Goodle Doodle
By Eli Meixler
Updated: January 26, 2018 8:47 AM ET

Friday’s Google Doodle celebrates the birthday of Wilder Penfield, a scientist and physician whose groundbreaking contributions to neuroscience earned him the designation “the greatest living Canadian.” Penfield would have turned 127 today.

Later celebrated as a pioneering researcher and a humane clinical practitioner, Penfield pursued medicine at Princeton University, believing it to be “the best way to make the world a better place in which to live.” He was drawn to the field of brain surgery, studying neuropathy as a Rhodes scholar at Oxford University.

In 1928, Penfield was recruited by McGill University in Montreal, where he also practiced at Royal Victoria Hospital as the city’s first neurosurgeon. Penfield founded the Montreal Neurological Institute with support from the Rockefeller Foundation in 1934, the same year he became a Canadian citizen.
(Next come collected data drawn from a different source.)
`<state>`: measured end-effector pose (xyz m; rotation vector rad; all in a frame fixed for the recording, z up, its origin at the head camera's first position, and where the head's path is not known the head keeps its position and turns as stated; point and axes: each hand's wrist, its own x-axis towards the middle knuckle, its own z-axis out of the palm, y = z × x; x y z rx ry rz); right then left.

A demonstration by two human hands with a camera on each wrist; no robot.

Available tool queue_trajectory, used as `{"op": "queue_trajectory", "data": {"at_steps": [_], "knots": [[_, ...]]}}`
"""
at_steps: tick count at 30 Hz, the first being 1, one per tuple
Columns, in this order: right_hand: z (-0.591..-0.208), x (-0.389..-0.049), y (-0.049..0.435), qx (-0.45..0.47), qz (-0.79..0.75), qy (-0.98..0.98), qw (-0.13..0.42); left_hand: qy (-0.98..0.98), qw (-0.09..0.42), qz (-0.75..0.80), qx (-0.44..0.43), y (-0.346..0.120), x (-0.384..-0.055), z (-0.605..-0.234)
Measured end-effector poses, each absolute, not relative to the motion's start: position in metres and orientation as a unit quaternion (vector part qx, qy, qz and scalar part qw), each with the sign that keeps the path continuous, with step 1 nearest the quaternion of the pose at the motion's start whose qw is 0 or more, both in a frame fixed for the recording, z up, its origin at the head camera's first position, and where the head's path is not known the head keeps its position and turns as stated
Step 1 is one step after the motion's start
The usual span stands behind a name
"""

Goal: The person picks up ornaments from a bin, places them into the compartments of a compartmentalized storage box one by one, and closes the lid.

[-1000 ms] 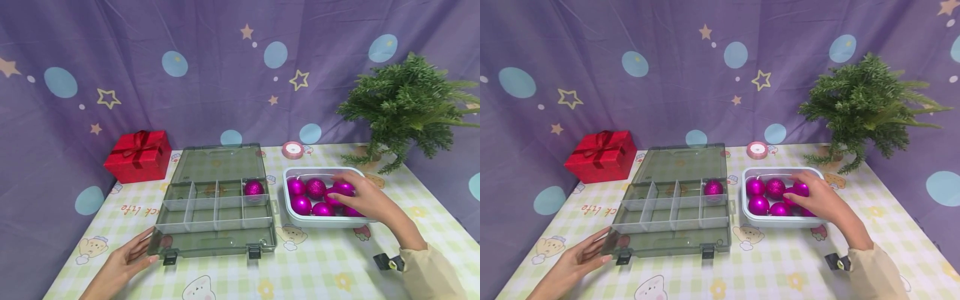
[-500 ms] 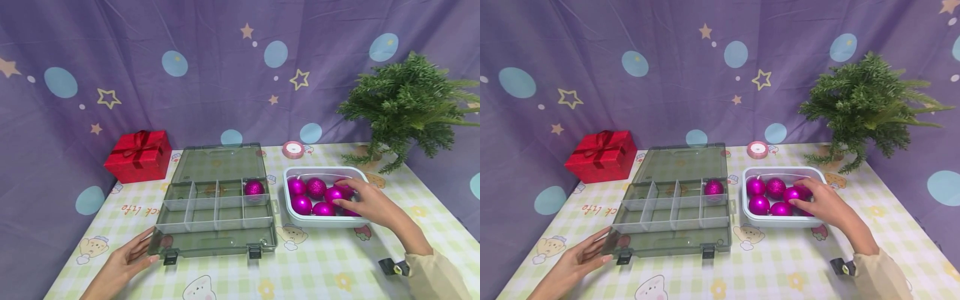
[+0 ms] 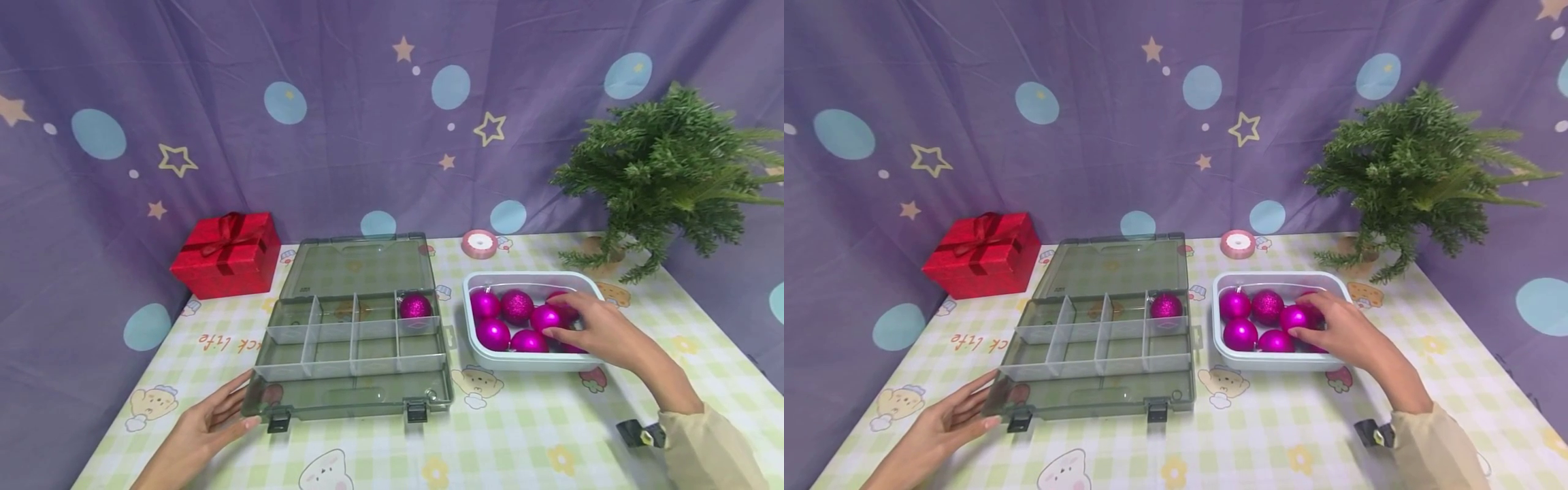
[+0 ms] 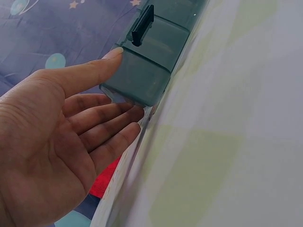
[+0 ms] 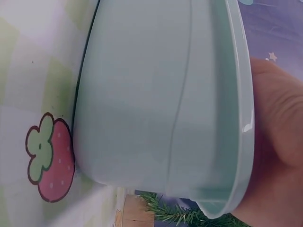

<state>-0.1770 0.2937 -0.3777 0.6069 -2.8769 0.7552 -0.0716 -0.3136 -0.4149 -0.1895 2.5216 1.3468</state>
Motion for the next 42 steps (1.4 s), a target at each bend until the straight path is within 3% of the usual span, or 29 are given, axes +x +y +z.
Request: {"op": "queue_trajectory", "data": {"at_steps": [32, 42], "knots": [[-0.374, -0.179, 0.290, 0.226, 0.229, -0.943, 0.085, 0.869, 0.132, 0.473, -0.057, -0.314, -0.070, -0.414], [-0.363, -0.180, 0.281, 0.218, 0.253, -0.938, 0.090, 0.883, 0.095, 0.460, -0.026, -0.311, -0.068, -0.416]]}}
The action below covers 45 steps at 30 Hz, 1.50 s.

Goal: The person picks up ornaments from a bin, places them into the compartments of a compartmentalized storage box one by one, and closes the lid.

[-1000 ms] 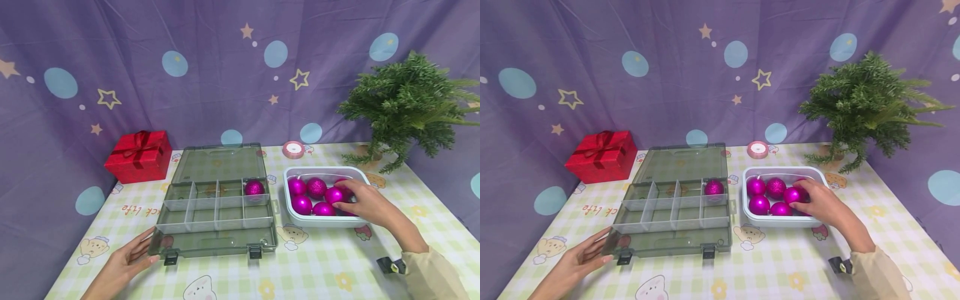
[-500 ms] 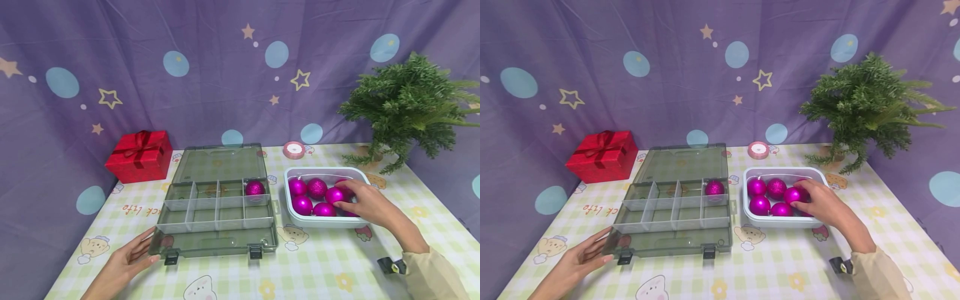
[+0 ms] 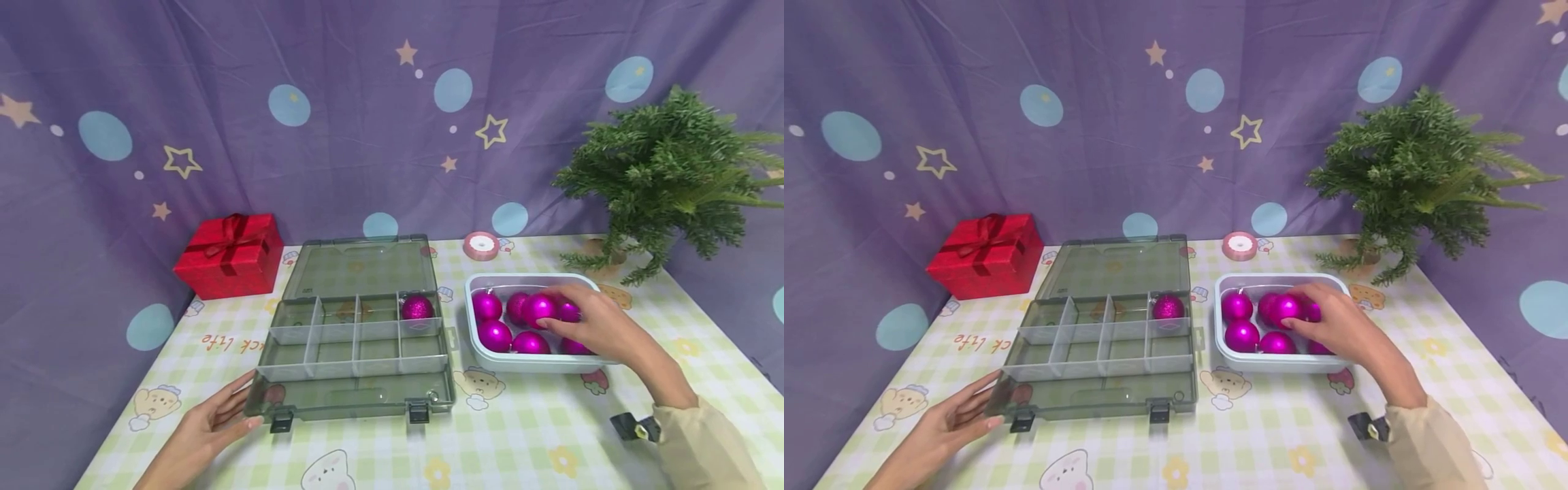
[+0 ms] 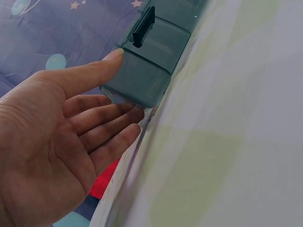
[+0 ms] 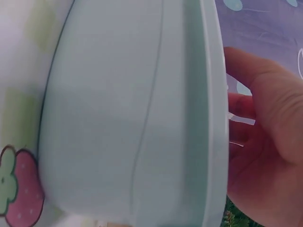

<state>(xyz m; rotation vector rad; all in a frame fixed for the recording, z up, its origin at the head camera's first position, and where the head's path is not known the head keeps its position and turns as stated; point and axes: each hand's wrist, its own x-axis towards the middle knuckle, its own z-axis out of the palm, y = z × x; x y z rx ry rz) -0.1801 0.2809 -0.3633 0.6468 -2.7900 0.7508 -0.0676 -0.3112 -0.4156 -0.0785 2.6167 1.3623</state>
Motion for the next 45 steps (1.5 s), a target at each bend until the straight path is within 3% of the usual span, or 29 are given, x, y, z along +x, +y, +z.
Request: {"op": "queue_trajectory", "data": {"at_steps": [6, 20, 45], "knots": [[-0.359, -0.182, 0.274, 0.223, 0.271, -0.931, 0.103, 0.877, 0.111, 0.465, -0.037, -0.311, -0.068, -0.415], [-0.352, -0.191, 0.247, 0.262, 0.281, -0.912, 0.143, 0.883, 0.089, 0.460, -0.025, -0.310, -0.068, -0.416], [-0.338, -0.222, 0.177, 0.311, 0.356, -0.877, 0.088, 0.885, 0.088, 0.456, -0.019, -0.311, -0.068, -0.416]]}}
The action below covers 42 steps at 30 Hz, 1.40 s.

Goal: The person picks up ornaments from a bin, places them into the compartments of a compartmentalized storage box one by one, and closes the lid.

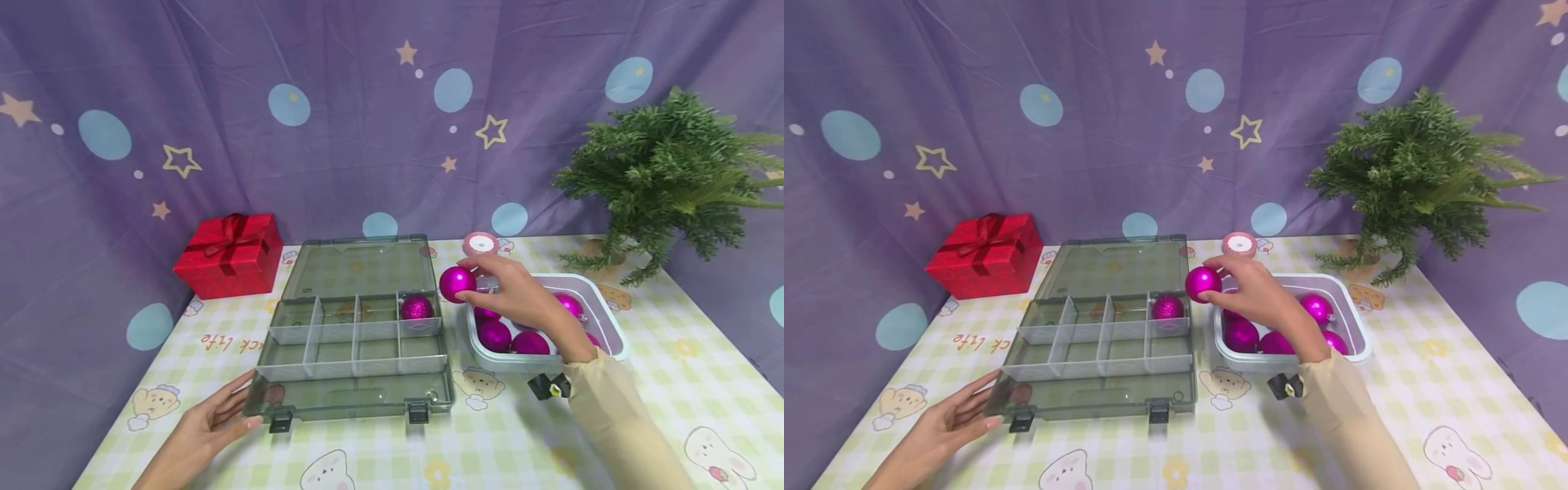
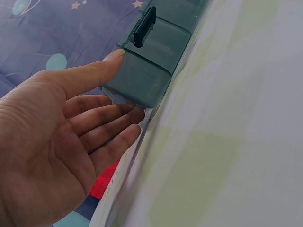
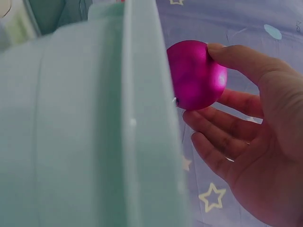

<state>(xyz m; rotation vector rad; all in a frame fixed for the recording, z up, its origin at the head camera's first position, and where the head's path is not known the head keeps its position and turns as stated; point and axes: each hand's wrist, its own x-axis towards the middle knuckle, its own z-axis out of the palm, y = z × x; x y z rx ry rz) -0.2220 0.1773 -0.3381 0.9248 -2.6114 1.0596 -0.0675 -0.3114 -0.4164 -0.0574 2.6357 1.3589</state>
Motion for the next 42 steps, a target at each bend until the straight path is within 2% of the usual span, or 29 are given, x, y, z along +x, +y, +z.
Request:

Penfield pioneered a treatment for epilepsy that allowed patients to remain fully conscious while a surgeon used electric probes to pinpoint areas of the brain responsible for setting off seizures. The experimental method became known as the Montreal Procedure, and was widely adopted. But Wilder Penfield’s research led him to another discovery: that physical areas of the brain were associated with different duties, such as speech or movement, and stimulating them could generate specific reactions — including, famously, conjuring a memory of the smell of burnt toast. Friday’s animated Google Doodle features an illustrated brain and burning toast.

Penfield’s groundbreaking research revolutionized the study of neuroscience, allowing scientists to map areas of the brain, including the cortical homunculus, connected to critical motor functions, as well as to better understand the process behind sensory experiences like memory and hallucinations.

Dr Wilder Penfield on March 28, 1967.
Boris Spremo—Toronto Star/Getty Images Scientist and physician

In his later life, Penfield became an author and education advocate, and he was elected to the American Academy of Arts and Sciences in 1950. A decade later, he was awarded the prestigious Lister Medal by the Royal College of Surgeons of England, and in 1994, he was inducted into Canada’s Medical Hall of Fame. Penfield died of abdominal cancer in 1976, but his contributions to our understanding of the brain are commemorated in street names and academic institutions, as well as in science fiction. In Philip K. Dick’s novel Do Androids Dream of Electric Sheep?, characters use the “Penfield Mood Organ” to call up emotions on-demand.